April 16, 2012
Who else has thought of using low-cost 3D printer to print reaction vessels for researchers to test chemical processes?
"I have always been interested in new ways of doing complex chemistry and exploring new reaction spaces,' explains lead researcher Lee Cronin at the University of Glasgow. 'I had never used a 3D printer before but met a researcher interested in designing new objects for 3D printed architecture and got to asking them about combining it with chemistry."
Cronin built a Fab@Home, a low-cost 3D printer(~$2000) in his laboratory and used it to print reaction vessels using quick-drying silicone polymer, type of sealant typically used for bathrooms. The 3D printer was configured with two syringe tools. After printing and curing at room temperature for 12 hours, the reactionware was repeatedly washed with distilled water until all traces of acetic acid (released during curing) had been removed.
The plastic vessels are designed to influence the chemical reaction or even to take part in it. The vessel has two separate solution-holding chambers both leading to a larger mixing and reaction chamber. The 3D printer can even be used to introduce different chemical solutions into the two chambers.
The two solutions are sucked into the reaction chambers at a controlled rate by poking a needle attached to a vacuum source through the walls of the vessel. Once in the reaction chamber, the chemicals react together, while the hole made by the needle automatically closes up, leaving the vessel water-tight.
Cronin printed one vessel with catalyst-laced 'ink' and another with built-in electrodes made from skinny strips of polymer printed with a conductive carbon-based additive. The strips carried currents that stimulated an electrochemical reaction within the vessel.
The researchers tested their new labware or reactionware as they called, with both organic and inorganic chemicals and amazingly an organic heterocycle and two inorganic nanoclusters that they had never been seen before were produced.
Furthermore, simply by modifying reactionware architecture they find out reaction outcomes can be altered.

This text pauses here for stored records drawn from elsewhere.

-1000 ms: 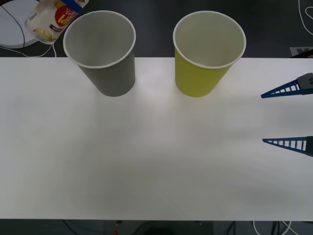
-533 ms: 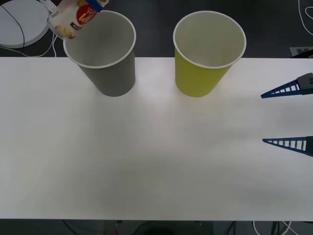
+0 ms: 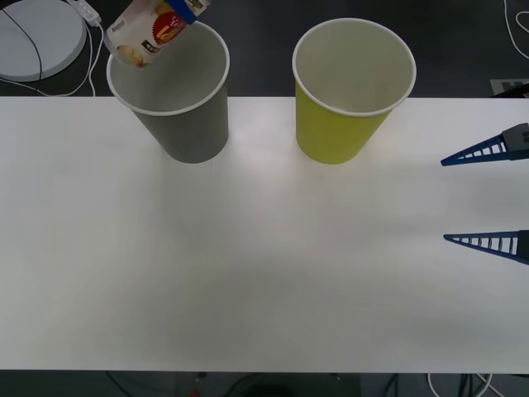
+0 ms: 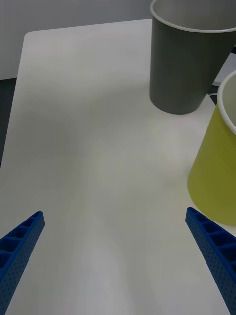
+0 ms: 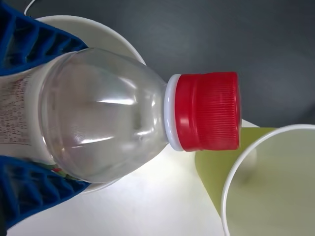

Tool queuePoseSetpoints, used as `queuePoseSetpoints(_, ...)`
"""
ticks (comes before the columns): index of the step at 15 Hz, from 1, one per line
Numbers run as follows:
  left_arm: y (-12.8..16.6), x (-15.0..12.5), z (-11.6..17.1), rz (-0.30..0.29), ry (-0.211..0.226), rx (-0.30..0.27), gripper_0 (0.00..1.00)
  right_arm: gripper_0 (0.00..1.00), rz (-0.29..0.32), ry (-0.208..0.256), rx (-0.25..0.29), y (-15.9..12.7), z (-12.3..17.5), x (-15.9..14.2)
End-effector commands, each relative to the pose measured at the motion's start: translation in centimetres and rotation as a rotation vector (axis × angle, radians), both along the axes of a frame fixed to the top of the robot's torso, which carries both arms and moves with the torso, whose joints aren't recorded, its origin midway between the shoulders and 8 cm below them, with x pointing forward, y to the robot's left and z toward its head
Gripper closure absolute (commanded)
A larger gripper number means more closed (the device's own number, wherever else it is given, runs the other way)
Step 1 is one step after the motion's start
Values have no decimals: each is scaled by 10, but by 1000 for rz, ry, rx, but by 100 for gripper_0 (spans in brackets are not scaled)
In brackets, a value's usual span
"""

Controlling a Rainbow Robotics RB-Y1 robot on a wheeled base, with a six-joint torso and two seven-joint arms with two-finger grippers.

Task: Put the can into the green bin and the plastic bottle into the gray bin

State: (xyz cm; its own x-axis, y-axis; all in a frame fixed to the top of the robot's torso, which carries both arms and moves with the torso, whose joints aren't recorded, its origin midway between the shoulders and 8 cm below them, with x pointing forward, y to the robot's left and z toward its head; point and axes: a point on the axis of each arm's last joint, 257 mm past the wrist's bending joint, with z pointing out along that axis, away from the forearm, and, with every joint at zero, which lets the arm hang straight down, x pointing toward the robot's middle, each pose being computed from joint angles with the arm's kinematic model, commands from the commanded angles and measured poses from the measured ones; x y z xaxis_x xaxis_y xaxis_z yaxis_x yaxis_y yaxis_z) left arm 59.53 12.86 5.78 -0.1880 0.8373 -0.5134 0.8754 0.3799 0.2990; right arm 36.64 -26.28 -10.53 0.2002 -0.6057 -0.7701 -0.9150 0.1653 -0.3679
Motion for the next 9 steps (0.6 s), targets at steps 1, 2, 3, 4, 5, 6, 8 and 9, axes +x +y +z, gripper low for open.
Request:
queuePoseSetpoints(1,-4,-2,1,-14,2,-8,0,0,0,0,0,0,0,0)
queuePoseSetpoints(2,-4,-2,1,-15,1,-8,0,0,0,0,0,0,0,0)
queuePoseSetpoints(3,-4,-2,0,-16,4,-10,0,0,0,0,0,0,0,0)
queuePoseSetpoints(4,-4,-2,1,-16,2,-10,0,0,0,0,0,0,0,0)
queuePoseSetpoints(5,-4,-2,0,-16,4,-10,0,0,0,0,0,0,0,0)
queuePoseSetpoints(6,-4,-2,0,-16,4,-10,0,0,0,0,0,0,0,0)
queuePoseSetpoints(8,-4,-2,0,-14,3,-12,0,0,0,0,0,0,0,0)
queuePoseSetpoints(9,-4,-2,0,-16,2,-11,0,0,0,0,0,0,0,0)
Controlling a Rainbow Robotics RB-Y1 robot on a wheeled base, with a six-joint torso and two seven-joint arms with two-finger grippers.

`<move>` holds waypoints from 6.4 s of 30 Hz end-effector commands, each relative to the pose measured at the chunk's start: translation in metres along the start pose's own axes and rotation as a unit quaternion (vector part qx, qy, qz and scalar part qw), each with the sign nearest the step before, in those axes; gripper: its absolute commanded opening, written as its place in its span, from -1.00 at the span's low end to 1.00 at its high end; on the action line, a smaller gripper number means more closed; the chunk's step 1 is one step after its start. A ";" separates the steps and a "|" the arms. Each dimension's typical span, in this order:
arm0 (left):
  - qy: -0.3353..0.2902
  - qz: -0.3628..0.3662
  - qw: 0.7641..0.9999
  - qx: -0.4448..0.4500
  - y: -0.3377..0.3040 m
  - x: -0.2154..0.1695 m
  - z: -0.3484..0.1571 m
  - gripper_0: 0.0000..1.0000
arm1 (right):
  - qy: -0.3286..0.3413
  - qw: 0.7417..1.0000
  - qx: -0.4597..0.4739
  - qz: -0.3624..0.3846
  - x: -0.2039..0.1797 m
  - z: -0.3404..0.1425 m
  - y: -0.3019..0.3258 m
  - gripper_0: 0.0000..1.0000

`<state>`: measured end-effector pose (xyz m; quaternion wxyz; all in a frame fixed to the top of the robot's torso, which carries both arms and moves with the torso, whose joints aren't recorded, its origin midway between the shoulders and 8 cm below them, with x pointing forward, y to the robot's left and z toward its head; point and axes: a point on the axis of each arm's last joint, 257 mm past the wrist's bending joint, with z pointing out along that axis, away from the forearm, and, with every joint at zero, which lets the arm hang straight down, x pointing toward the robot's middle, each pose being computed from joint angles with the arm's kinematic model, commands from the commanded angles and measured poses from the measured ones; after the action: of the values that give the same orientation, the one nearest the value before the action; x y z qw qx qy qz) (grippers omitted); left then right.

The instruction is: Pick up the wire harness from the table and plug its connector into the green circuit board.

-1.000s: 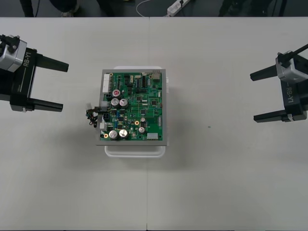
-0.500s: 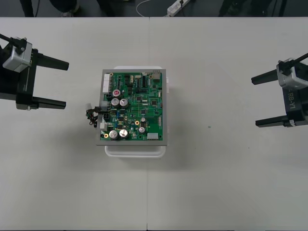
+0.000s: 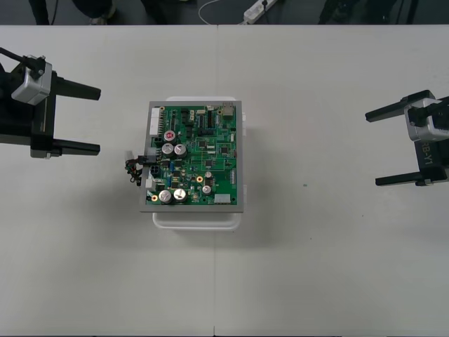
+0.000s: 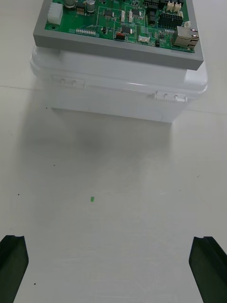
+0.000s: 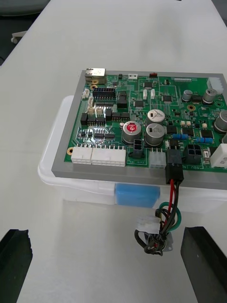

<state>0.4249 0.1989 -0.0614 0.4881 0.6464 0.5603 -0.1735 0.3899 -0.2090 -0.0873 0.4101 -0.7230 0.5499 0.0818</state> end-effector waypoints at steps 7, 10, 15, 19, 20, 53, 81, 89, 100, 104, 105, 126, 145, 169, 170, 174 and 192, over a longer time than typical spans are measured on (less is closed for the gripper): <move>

Finally, Cronin and his team showed that they could produce reaction vessels that play an active role in a chemical reaction. To do this, they simply added catalytic particles of palladium on carbon (Pd/C) to the polymer 'ink'. Pd/C is very good at catalysing hydrogenation reactions and the reaction vessel fabricated with this Pd/C-containing ink was able to convert styrene into ethylbenzene within around 30 minutes at room temperature.
This is a attractive, but unexplored, application of 3D printing. "This is a fundamentally new way of thinking, blurring the distinction between the reactor and the reaction,' said Cronin. "This is a key aspect because chemists can use CAD (computer-aided design) and reaction design together." "This approach constitutes a relatively cheap, automated and reconfigurable chemical discovery platform that makes techniques from chemical engineering accessible to typical synthetic laboratories."
Cronin is now developing "apps" that in the future researchers and even ordinary consumers could download and print a vessel. It might include a pre-programmed and fully tested chemical reaction built in.